Activity — Send back all of the records, each one exactly as written.

Data records
BEGIN

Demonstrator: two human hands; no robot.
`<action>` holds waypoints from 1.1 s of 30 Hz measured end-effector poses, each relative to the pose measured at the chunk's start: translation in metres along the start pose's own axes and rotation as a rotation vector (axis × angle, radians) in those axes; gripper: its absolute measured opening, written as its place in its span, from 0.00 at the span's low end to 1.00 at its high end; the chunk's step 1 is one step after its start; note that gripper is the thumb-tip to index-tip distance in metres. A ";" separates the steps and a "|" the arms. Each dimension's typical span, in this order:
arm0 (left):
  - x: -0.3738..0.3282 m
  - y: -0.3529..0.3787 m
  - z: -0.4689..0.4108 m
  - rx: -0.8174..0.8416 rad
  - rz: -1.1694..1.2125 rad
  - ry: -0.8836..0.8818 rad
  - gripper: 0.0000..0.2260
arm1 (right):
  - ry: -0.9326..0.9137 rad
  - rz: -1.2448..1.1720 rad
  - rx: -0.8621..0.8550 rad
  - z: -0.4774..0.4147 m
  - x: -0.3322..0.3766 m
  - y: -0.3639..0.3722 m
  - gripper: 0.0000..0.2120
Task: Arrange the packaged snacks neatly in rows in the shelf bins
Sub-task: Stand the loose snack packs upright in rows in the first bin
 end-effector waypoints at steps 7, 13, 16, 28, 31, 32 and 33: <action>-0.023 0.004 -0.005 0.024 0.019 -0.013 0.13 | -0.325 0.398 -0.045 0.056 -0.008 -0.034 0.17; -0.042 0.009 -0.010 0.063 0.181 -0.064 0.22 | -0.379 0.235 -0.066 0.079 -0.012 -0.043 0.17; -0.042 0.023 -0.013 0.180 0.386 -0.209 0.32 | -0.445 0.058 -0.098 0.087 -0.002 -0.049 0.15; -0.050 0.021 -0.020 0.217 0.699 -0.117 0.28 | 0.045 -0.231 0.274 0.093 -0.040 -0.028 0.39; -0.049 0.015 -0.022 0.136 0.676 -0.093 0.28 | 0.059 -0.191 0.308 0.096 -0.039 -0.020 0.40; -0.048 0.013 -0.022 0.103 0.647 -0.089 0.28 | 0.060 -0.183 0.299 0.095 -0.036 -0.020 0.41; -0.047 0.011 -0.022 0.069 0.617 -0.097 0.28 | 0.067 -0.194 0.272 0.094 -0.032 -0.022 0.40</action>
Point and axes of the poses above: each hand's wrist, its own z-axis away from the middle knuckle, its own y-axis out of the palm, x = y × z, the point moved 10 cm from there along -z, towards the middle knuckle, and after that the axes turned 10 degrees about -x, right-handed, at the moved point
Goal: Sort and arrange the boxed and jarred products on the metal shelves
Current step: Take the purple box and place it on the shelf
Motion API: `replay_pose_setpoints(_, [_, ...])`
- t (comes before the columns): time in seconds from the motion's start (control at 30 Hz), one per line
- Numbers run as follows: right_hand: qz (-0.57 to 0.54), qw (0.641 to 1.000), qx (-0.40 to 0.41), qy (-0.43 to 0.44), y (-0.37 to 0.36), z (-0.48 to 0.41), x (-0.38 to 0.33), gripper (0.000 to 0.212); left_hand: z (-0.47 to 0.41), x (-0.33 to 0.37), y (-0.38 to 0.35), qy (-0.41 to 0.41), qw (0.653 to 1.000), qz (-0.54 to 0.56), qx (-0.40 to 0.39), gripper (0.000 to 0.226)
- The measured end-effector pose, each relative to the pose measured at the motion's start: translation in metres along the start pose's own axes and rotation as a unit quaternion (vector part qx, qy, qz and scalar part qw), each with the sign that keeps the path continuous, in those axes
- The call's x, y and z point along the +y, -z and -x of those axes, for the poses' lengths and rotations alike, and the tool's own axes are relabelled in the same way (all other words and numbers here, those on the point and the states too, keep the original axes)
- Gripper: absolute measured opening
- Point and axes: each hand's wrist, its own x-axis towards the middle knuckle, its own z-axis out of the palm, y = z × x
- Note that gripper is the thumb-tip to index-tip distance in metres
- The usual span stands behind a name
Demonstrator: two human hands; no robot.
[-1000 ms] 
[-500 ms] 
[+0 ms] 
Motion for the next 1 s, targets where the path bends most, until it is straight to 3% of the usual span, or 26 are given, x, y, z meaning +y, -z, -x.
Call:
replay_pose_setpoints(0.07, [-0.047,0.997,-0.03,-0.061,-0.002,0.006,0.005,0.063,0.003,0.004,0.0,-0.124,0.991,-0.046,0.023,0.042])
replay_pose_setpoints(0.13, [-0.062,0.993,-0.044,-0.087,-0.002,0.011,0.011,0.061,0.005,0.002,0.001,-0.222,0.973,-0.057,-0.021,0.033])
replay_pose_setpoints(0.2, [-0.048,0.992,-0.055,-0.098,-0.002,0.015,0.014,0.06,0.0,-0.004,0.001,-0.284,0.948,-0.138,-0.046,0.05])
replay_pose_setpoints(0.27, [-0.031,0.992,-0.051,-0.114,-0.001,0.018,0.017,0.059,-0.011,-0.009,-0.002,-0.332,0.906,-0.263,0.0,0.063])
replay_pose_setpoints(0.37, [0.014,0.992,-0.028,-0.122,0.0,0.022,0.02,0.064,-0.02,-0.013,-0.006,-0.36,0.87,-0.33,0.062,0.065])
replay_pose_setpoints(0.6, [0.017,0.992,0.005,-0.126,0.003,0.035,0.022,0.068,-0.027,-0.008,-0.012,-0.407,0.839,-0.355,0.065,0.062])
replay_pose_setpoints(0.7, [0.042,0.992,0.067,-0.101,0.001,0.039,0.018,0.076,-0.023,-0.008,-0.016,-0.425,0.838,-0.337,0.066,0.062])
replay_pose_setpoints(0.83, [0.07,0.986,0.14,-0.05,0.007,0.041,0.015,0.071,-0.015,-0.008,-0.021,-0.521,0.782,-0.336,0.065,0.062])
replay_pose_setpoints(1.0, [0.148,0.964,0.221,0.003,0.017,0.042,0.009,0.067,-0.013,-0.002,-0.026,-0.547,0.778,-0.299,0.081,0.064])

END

Response area —
Demonstrator: two human hands; no robot.
`<action>` holds waypoints from 1.1 s of 30 Hz measured end-effector poses, each relative to the pose measured at the chunk's start: translation in metres along the start pose's own axes and rotation as a rotation vector (axis × angle, radians) in those axes; gripper: its absolute measured opening, written as its place in its span, from 0.00 at the span's low end to 1.00 at its high end; the chunk's step 1 is one step after its start; note that gripper is the thumb-tip to index-tip distance in metres. A ";" separates the steps and a "|" the arms. Each dimension's typical span, in this order:
arm0 (left):
  - x: -0.3738..0.3282 m
  - y: -0.3529..0.3787 m
  - z: -0.4689..0.4108 m
  - rx: -0.8174..0.8416 rad
  - rz: -1.1694..1.2125 rad
  - ry: -0.8836..0.8818 rad
  - gripper: 0.0000..0.2260
arm1 (right):
  - ry: -0.9326..0.9137 rad
  - rz: -1.2448..1.1720 rad
  - rx: -0.8621..0.8550 rad
  - z: -0.4774..0.4147 m
  - x: -0.3322..0.3766 m
  - y: -0.3639..0.3722 m
  - gripper: 0.0000..0.2120
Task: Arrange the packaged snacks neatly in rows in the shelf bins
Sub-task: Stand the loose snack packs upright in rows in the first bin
 end-effector waypoints at steps 7, 13, 16, 28, 31, 32 and 33: <action>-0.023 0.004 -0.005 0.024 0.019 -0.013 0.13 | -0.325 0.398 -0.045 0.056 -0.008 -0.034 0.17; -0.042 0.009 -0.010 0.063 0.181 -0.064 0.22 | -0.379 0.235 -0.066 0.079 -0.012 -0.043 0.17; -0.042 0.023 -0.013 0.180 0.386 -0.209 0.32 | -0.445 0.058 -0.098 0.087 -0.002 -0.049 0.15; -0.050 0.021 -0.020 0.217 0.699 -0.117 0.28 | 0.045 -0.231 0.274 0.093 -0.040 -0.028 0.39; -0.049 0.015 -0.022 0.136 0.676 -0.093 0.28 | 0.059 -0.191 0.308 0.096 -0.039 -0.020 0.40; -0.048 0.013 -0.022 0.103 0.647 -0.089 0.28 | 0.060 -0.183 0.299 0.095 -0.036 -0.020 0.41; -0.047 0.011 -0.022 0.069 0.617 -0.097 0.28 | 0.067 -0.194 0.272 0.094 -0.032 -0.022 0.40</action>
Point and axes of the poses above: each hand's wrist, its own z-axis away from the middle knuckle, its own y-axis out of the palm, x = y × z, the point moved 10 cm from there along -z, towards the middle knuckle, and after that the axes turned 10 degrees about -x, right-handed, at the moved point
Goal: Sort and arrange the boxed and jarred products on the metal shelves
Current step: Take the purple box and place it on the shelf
Motion API: `replay_pose_setpoints(_, [_, ...])`
- t (comes before the columns): time in seconds from the motion's start (control at 30 Hz), one per line
- Numbers run as follows: right_hand: qz (-0.57 to 0.54), qw (0.641 to 1.000), qx (-0.40 to 0.41), qy (-0.43 to 0.44), y (-0.37 to 0.36), z (-0.48 to 0.41), x (-0.38 to 0.33), gripper (0.000 to 0.212); left_hand: z (-0.47 to 0.41), x (-0.33 to 0.37), y (-0.38 to 0.35), qy (-0.41 to 0.41), qw (0.653 to 1.000), qz (-0.54 to 0.56), qx (-0.40 to 0.39), gripper (0.000 to 0.226)
- The measured end-effector pose, each relative to the pose measured at the motion's start: translation in metres along the start pose's own axes and rotation as a unit quaternion (vector part qx, qy, qz and scalar part qw), each with the sign that keeps the path continuous, in those axes
- The call's x, y and z point along the +y, -z and -x of those axes, for the poses' lengths and rotations alike, and the tool's own axes are relabelled in the same way (all other words and numbers here, those on the point and the states too, keep the original axes)
- Gripper: absolute measured opening
- Point and axes: each hand's wrist, its own x-axis towards the middle knuckle, its own z-axis out of the palm, y = z × x
- Note that gripper is the thumb-tip to index-tip distance in metres
- The usual span stands behind a name
Demonstrator: two human hands; no robot.
[-1000 ms] 
[-500 ms] 
[+0 ms] 
Motion for the next 1 s, targets where the path bends most, until it is straight to 3% of the usual span, or 26 are given, x, y, z meaning +y, -z, -x.
Call:
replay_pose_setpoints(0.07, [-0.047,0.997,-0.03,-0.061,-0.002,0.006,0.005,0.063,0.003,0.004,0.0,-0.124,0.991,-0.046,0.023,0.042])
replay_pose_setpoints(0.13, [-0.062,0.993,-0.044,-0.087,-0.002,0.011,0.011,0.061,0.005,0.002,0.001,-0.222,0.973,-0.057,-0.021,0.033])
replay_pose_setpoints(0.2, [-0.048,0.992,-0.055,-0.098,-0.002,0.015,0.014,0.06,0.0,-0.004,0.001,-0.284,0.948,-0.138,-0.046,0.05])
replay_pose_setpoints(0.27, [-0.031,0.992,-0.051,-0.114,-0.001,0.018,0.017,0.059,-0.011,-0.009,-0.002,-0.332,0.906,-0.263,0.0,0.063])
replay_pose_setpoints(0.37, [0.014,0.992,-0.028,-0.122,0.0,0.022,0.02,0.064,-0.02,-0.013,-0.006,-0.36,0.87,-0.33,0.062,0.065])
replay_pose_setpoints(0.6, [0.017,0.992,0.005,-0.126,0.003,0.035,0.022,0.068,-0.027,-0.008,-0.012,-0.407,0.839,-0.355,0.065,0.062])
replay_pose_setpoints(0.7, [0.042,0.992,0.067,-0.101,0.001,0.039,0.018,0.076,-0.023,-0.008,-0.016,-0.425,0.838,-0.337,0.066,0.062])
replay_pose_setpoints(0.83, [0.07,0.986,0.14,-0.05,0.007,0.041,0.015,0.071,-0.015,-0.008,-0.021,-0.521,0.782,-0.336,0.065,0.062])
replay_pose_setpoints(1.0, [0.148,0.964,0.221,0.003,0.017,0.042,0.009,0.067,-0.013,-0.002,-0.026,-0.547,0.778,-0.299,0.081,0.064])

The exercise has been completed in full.